Orban, ombre sul Danubio
02.02.2012
di Gigi Donelli
Viktor Orban
(foto Keystone)
L'Ungheria del primo ministro Viktor Orban sotto i riflettori: accusato di essere il timoniere di una deriva autoritaria, il fondatore del partito di maggioranza magiaro Fidesz, viene invece considerato dai suoi sostenitori un leader capace di strappare definitivamente dal suolo magiaro le radici profonde del passato comunista. Dopo la manifestazione dell'opposizione del 2 gennaio scorso, e la contromanifestazione organizzata dal governo per riaffermare il larghissimo sostegno popolare che l'ha portato al governo nella primavera del 2010, Orban manovra a vista tra gli scogli posti dall'Unione europea e dal Fondo monetario internazionale, da cui dipende l'intervento finanziario per sostenere un'economia gravemente malata.
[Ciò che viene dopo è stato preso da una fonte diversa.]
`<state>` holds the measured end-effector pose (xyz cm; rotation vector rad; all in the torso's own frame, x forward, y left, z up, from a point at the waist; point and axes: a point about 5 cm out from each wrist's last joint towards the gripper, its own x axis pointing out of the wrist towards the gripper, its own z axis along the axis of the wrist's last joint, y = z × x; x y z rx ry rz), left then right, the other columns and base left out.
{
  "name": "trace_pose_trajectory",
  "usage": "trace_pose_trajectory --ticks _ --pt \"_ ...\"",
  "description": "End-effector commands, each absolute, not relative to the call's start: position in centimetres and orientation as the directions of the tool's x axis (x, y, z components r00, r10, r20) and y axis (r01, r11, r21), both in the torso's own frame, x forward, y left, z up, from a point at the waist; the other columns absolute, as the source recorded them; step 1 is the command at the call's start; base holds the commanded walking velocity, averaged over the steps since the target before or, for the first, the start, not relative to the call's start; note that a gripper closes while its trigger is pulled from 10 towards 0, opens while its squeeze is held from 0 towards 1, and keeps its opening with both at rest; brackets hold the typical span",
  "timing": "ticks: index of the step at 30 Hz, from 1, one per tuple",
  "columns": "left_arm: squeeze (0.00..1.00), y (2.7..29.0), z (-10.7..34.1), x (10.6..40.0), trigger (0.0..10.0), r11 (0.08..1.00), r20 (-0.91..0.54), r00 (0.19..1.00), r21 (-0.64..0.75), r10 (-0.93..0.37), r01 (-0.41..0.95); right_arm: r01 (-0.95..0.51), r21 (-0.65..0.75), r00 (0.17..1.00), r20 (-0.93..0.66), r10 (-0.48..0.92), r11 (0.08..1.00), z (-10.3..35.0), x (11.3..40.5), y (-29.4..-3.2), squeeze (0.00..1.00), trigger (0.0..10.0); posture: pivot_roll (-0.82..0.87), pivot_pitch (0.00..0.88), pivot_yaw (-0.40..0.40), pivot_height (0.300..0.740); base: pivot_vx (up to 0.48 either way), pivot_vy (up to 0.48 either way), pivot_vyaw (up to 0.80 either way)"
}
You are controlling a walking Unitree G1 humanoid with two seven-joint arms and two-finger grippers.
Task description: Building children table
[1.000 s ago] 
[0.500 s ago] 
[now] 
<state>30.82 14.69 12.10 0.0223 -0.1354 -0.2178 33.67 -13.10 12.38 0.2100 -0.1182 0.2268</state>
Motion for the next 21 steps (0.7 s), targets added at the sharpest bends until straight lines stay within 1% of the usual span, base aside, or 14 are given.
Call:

Nell'antica capitale a cavallo del Danubio, lungo le sponde del grande fiume d'Europa che divide la zona di Buda da quella di Pest, abbiamo ascoltato i timori della gente comune, che oggi ha paura soprattutto di dover pagare ancora più pesantemente il costo di una crisi economica che ha bruciato migliaia di posti di lavoro e reso impossibile per molti onorare i debiti contratti con le banche. Intanto c'è però chi paventa addirittura la fine delle libertà democratiche di base e della libertà d'espressione in particolare: Ferenc Viszec, giornalista della radio d'informazione Klubrádió, ci spiega perché una battaglia per l'accesso alle frequenze radiofoniche sia in realtà un vero e proprio tentativo mettere a tacere ogni forma di opposizione.